Your goal:
Return each line of the records below that contains the word "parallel".

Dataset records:
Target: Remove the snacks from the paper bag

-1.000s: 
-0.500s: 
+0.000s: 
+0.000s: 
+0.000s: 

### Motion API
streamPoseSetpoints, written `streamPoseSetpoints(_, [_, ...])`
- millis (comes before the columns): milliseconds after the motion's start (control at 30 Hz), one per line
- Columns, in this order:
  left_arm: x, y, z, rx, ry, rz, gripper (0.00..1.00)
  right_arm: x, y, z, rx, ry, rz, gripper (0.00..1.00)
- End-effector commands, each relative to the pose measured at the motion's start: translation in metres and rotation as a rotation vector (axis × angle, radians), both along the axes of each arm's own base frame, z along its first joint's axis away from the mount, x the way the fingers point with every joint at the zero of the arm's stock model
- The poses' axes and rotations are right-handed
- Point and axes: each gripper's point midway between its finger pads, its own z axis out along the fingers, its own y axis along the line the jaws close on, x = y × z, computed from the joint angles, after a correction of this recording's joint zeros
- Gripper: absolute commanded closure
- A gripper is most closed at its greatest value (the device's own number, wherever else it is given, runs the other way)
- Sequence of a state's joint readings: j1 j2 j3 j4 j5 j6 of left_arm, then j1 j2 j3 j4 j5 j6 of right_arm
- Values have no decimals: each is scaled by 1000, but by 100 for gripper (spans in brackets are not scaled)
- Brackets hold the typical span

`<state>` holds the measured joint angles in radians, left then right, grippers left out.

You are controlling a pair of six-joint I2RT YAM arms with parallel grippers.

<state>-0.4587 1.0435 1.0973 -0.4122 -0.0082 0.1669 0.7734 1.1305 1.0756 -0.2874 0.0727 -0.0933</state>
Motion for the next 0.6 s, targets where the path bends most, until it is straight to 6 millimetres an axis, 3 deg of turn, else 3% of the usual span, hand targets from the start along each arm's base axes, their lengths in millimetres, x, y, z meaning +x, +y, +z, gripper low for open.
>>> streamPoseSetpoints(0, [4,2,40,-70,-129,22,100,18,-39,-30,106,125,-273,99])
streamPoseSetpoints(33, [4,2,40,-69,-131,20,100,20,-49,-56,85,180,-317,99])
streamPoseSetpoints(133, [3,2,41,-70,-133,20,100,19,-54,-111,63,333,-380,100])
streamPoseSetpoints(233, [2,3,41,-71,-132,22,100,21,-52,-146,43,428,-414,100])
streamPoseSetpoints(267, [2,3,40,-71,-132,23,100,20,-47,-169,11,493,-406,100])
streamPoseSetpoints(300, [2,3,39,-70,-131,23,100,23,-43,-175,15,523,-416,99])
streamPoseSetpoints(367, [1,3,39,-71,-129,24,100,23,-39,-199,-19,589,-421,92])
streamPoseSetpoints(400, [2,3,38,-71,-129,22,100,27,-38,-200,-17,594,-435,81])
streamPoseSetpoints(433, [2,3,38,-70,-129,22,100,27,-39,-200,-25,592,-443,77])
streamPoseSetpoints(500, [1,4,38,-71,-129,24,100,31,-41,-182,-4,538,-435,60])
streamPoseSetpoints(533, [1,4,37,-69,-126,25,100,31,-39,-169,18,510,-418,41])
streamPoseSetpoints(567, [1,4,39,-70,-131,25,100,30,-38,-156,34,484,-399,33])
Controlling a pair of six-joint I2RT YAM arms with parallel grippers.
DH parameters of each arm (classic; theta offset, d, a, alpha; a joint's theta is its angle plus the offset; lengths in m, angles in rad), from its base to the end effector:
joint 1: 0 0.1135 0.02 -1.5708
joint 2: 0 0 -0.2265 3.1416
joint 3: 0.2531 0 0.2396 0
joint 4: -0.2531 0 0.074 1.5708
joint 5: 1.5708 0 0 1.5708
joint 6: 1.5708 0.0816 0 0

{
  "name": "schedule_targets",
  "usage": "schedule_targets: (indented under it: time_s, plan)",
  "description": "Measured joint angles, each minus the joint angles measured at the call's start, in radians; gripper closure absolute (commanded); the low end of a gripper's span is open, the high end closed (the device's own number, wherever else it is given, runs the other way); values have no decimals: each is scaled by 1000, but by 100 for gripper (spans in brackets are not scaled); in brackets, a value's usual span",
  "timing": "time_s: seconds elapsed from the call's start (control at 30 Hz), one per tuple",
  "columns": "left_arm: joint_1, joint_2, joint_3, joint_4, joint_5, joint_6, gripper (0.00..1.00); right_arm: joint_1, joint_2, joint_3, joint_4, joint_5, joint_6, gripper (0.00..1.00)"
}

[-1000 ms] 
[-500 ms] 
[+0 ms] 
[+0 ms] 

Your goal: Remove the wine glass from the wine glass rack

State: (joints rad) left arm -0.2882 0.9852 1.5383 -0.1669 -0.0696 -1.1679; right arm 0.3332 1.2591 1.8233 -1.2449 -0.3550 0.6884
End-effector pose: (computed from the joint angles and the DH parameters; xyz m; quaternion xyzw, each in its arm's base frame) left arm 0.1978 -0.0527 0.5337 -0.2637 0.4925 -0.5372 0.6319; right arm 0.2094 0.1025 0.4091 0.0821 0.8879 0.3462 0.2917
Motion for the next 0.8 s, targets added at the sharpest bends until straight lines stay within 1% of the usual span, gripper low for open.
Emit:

Your response:
You are controlling a pair of six-joint I2RT YAM arms with parallel grippers.
Controlling a pair of six-joint I2RT YAM arms with parallel grippers.

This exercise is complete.